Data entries

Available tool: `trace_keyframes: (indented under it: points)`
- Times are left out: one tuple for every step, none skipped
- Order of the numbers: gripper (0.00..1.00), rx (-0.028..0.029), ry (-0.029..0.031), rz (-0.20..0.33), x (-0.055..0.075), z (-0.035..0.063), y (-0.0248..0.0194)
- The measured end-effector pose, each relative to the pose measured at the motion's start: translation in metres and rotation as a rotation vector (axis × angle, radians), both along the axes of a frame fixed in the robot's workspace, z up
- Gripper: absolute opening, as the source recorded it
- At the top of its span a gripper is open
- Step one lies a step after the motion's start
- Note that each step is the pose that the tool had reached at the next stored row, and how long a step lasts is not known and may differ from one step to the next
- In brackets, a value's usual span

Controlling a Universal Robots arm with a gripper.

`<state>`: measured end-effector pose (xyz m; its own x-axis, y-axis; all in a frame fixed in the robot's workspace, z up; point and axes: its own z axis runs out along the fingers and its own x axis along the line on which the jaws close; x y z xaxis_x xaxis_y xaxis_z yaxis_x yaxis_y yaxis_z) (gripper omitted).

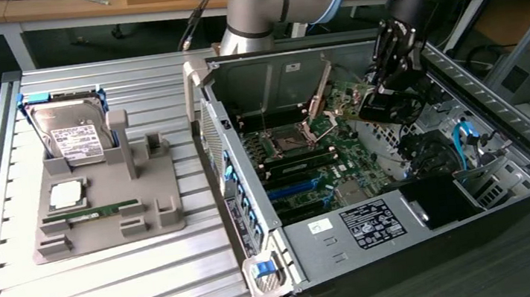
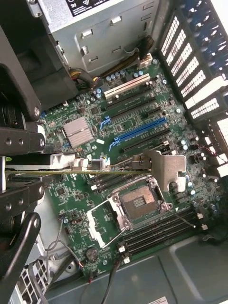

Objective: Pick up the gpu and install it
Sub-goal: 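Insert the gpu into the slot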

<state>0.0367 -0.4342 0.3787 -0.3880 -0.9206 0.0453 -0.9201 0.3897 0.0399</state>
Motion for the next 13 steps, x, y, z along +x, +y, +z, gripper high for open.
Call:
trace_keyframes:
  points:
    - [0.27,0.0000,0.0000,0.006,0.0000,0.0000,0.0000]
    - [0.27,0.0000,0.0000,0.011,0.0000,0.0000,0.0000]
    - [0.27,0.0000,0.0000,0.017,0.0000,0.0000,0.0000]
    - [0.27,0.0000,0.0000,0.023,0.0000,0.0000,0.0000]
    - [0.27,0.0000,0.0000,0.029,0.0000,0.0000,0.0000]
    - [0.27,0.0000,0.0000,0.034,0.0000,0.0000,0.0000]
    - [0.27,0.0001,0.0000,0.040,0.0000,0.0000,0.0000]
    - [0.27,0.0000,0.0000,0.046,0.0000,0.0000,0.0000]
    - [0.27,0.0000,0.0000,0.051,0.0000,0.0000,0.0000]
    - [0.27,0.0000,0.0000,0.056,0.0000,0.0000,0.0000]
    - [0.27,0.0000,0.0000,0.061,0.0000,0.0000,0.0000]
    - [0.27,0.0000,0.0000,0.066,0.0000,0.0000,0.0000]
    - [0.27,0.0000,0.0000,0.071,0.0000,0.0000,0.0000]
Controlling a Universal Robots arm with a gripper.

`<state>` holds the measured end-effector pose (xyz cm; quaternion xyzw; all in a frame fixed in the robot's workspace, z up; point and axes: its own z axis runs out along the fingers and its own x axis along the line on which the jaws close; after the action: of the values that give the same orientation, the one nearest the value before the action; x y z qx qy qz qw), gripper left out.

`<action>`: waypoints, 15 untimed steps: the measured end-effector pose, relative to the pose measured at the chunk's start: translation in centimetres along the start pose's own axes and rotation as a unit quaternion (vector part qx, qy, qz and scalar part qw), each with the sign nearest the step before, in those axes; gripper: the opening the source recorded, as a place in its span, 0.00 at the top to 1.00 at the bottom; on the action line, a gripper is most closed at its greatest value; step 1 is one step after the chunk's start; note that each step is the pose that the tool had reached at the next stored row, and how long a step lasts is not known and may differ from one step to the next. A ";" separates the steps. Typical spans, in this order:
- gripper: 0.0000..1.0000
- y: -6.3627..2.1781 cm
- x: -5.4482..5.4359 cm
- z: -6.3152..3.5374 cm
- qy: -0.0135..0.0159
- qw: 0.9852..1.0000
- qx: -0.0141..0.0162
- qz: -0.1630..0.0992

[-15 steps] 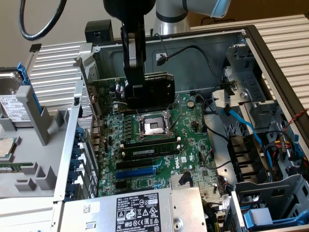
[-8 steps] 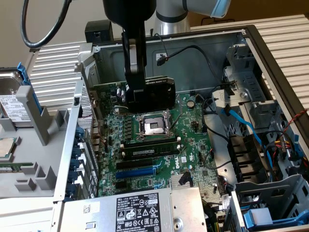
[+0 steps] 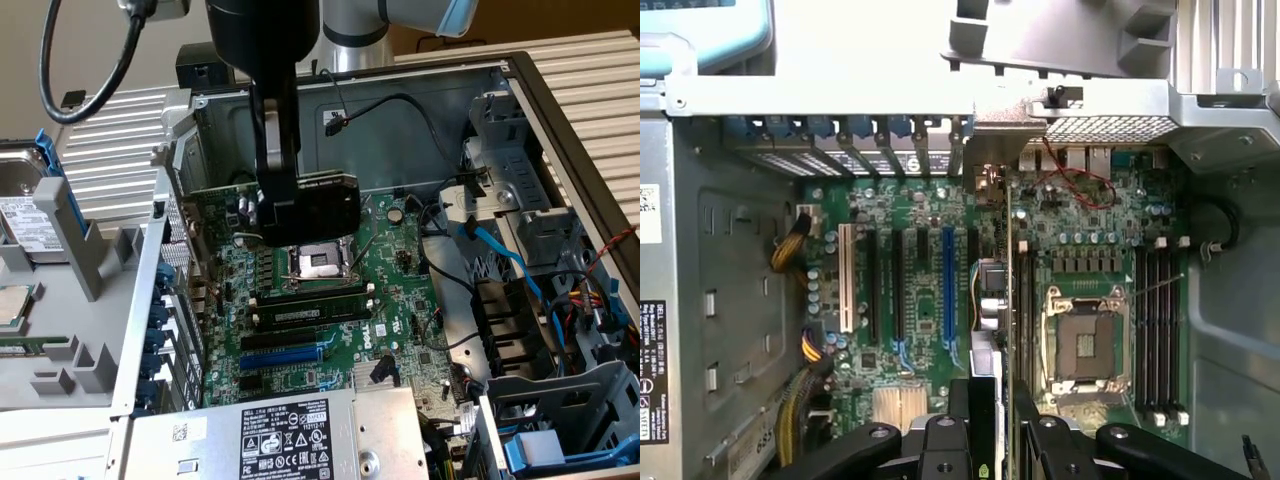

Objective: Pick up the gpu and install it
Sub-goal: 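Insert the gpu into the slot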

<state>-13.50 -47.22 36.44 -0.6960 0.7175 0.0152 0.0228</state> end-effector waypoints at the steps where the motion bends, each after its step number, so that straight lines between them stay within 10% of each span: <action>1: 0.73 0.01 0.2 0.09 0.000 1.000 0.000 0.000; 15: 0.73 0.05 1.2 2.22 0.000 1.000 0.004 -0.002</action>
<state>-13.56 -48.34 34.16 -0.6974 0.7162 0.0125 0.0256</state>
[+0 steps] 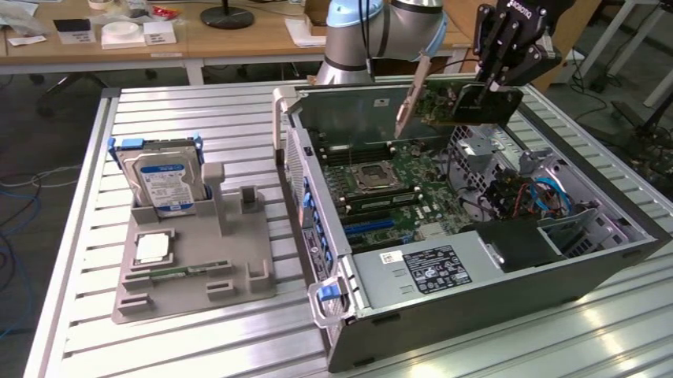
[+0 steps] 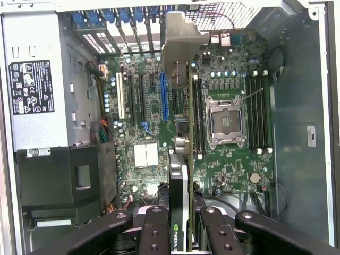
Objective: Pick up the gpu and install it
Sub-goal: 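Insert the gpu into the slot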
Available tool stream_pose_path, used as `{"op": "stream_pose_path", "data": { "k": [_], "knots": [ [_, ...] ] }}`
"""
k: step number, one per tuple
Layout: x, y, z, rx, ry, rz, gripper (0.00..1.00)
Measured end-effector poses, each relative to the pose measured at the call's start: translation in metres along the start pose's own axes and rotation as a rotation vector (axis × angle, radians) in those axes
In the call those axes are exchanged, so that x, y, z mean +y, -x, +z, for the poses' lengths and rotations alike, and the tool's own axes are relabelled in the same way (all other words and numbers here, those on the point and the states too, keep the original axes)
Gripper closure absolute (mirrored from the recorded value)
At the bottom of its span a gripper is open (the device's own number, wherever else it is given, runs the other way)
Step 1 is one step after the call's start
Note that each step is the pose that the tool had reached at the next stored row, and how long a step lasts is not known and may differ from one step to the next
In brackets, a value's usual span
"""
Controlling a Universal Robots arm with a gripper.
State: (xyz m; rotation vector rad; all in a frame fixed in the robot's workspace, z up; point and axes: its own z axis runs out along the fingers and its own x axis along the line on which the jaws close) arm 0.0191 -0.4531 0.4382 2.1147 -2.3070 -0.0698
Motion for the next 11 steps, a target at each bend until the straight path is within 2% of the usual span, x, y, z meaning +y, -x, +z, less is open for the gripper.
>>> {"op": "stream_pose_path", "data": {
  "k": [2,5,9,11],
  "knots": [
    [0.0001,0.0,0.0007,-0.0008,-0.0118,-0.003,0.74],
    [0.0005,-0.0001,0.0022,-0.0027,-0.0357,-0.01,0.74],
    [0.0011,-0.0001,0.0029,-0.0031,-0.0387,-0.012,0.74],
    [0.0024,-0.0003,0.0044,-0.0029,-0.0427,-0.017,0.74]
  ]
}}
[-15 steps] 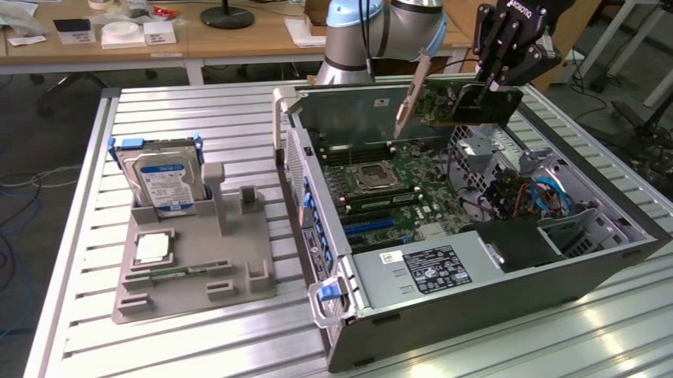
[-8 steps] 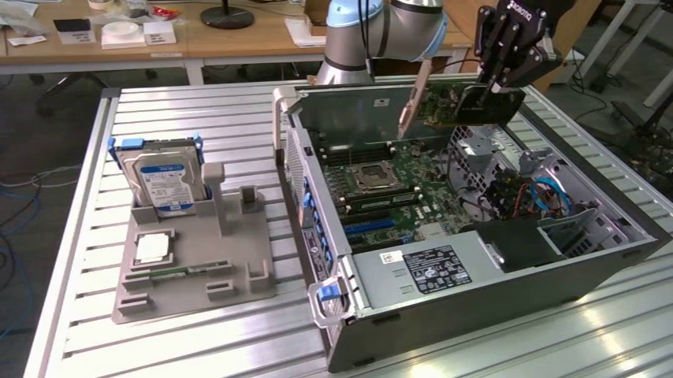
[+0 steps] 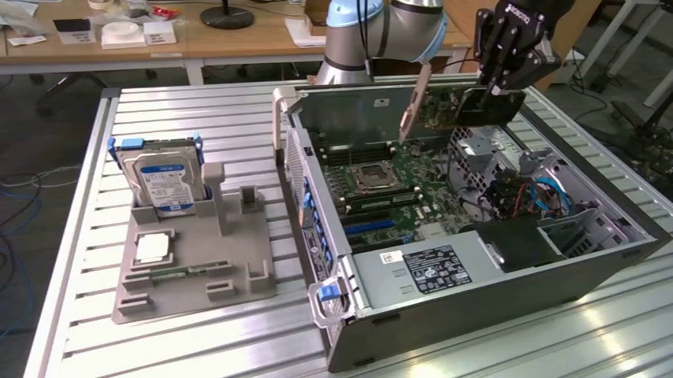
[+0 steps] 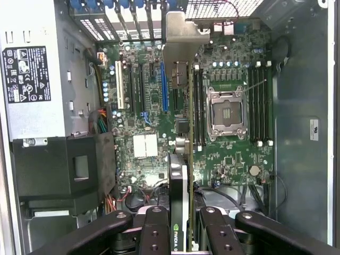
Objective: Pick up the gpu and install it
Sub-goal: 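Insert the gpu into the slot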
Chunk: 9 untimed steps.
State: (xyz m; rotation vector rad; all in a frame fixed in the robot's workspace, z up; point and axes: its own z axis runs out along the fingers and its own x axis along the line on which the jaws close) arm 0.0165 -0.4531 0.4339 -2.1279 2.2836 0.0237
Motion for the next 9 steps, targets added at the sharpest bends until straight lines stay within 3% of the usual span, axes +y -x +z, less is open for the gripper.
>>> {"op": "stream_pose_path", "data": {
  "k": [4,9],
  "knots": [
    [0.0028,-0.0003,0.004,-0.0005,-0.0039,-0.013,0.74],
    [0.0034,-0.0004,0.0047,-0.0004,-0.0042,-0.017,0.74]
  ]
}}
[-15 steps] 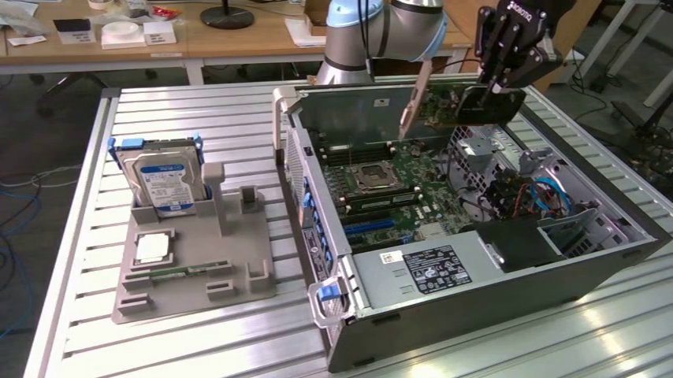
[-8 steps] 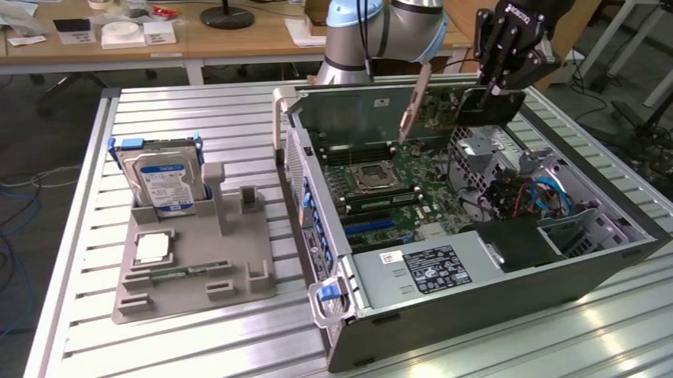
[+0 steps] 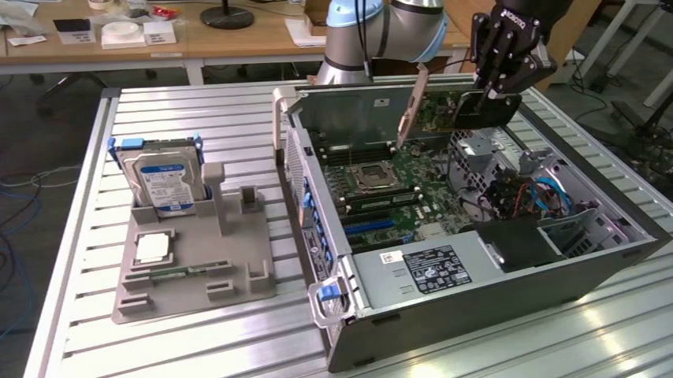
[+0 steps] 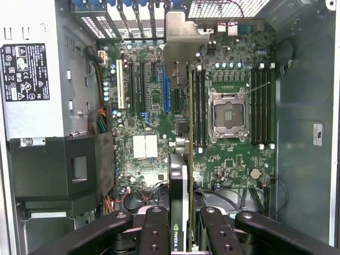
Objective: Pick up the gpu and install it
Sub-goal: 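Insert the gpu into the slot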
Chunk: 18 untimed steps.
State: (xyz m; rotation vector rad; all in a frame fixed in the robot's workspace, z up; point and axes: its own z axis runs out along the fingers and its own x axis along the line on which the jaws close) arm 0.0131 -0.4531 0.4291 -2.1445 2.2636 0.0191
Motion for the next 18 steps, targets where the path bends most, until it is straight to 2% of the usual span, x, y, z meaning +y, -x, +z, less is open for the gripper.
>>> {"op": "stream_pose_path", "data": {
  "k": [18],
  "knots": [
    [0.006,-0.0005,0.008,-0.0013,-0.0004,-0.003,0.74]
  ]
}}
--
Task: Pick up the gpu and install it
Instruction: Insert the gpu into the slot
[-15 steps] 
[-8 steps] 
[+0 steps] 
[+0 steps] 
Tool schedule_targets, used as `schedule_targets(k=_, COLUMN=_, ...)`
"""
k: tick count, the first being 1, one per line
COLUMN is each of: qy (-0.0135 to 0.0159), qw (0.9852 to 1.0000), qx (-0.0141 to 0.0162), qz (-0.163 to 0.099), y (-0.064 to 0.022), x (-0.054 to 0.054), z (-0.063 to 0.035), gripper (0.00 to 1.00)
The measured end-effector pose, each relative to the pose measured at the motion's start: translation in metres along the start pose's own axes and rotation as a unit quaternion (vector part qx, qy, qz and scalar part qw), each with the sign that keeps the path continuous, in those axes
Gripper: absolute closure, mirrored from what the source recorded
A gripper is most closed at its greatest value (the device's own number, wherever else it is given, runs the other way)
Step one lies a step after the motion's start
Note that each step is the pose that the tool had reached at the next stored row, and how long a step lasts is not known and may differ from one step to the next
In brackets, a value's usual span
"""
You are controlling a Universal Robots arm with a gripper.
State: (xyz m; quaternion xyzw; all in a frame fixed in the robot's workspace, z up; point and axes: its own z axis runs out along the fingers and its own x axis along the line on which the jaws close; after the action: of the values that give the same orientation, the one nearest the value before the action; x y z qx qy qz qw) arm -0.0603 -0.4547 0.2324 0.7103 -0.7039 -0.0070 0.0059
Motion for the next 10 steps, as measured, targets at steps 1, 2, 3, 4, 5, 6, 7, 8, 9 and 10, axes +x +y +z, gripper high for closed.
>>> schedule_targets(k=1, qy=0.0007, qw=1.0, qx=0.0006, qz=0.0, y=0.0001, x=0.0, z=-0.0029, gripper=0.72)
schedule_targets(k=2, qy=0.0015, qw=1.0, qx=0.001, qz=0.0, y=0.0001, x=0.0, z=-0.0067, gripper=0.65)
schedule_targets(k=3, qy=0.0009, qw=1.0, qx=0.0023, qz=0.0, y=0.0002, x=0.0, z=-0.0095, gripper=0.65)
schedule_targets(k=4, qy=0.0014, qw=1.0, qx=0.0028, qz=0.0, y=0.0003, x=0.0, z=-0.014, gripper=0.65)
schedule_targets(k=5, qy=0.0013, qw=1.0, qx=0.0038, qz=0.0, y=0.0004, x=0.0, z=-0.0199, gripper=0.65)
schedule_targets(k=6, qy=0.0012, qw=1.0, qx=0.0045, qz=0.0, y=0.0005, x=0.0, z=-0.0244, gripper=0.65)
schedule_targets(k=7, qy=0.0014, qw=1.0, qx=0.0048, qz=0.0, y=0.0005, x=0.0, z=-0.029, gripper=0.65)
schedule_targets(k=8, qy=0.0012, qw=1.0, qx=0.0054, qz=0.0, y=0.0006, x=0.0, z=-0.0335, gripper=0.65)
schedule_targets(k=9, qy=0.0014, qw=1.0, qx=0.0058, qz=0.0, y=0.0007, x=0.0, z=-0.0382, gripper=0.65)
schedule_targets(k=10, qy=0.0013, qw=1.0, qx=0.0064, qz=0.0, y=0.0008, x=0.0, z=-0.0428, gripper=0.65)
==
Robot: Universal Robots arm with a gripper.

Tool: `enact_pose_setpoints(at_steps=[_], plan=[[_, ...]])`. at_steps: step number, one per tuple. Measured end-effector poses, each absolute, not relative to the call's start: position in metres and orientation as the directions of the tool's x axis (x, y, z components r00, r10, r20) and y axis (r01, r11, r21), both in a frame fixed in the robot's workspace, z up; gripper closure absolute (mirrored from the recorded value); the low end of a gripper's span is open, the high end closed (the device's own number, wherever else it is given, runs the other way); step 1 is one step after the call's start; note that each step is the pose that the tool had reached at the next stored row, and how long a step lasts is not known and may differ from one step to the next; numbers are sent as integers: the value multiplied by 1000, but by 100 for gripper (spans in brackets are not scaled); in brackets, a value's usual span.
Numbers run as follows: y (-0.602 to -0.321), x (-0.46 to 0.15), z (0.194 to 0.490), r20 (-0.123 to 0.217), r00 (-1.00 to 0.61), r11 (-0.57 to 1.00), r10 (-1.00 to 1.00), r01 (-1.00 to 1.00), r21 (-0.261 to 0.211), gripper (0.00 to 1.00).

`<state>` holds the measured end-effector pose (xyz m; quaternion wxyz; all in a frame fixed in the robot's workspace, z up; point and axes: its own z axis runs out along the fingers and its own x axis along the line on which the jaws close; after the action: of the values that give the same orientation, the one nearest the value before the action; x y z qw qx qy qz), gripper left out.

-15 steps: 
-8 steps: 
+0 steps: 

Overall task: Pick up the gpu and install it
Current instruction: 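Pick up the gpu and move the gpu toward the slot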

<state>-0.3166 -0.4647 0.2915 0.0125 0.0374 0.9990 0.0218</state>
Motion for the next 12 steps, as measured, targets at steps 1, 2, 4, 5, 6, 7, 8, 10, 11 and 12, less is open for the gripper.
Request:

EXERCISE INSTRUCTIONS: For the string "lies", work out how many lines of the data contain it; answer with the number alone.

REPLY TO THE TASK: 2